### Task brief
Please retype only the lines below that run from the one containing "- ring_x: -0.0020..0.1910" through the last line, both included, without altering a word.

** Data below follows **

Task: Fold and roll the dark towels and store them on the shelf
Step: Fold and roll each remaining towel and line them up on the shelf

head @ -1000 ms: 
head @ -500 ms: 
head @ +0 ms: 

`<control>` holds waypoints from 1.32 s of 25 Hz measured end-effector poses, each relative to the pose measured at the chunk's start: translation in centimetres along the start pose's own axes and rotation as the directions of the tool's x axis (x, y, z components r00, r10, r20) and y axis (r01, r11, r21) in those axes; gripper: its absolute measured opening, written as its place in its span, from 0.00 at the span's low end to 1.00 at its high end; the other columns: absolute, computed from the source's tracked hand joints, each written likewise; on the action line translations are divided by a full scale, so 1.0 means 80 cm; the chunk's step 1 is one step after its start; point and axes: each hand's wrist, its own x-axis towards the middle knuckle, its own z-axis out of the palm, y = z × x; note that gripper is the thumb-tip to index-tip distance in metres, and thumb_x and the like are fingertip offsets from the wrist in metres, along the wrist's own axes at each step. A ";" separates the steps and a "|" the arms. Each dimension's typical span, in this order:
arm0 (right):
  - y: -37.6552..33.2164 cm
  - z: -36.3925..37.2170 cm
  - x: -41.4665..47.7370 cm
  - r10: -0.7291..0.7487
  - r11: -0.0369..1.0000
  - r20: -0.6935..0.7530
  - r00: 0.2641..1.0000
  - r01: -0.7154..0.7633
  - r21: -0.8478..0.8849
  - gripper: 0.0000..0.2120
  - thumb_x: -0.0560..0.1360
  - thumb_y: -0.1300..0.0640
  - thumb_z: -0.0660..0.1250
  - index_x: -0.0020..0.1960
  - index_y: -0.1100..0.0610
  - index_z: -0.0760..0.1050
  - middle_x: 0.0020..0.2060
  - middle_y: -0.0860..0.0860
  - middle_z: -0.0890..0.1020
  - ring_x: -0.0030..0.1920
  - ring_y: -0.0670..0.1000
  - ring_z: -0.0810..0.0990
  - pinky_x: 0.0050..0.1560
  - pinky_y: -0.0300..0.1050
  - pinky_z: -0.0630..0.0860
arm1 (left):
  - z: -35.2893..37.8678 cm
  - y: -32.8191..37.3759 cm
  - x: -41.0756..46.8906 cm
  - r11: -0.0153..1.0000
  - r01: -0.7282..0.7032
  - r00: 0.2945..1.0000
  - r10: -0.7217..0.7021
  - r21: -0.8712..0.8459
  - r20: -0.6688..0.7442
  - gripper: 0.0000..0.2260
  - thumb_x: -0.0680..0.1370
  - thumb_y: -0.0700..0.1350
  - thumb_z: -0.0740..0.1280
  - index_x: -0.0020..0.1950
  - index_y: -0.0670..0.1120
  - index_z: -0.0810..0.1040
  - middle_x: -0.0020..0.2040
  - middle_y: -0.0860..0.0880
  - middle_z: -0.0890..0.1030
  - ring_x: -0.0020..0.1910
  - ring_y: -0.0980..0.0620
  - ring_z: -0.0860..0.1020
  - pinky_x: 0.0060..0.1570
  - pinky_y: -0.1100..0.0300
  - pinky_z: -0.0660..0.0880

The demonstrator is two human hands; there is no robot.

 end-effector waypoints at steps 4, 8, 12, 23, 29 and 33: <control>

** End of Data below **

### Answer area
  - ring_x: -0.0020..0.1910
  - ring_y: -0.0980..0.0620
  - ring_z: -0.0860..0.1020
  - pinky_x: 0.0060..0.1570
  - pinky_y: -0.1100..0.0300
  - pinky_z: -0.0660..0.0880

The demonstrator is two human hands; there is no robot.

 end-effector waypoints at steps 4, 8, 12, 23, 29 and 33: <control>

There is nothing more to the exercise.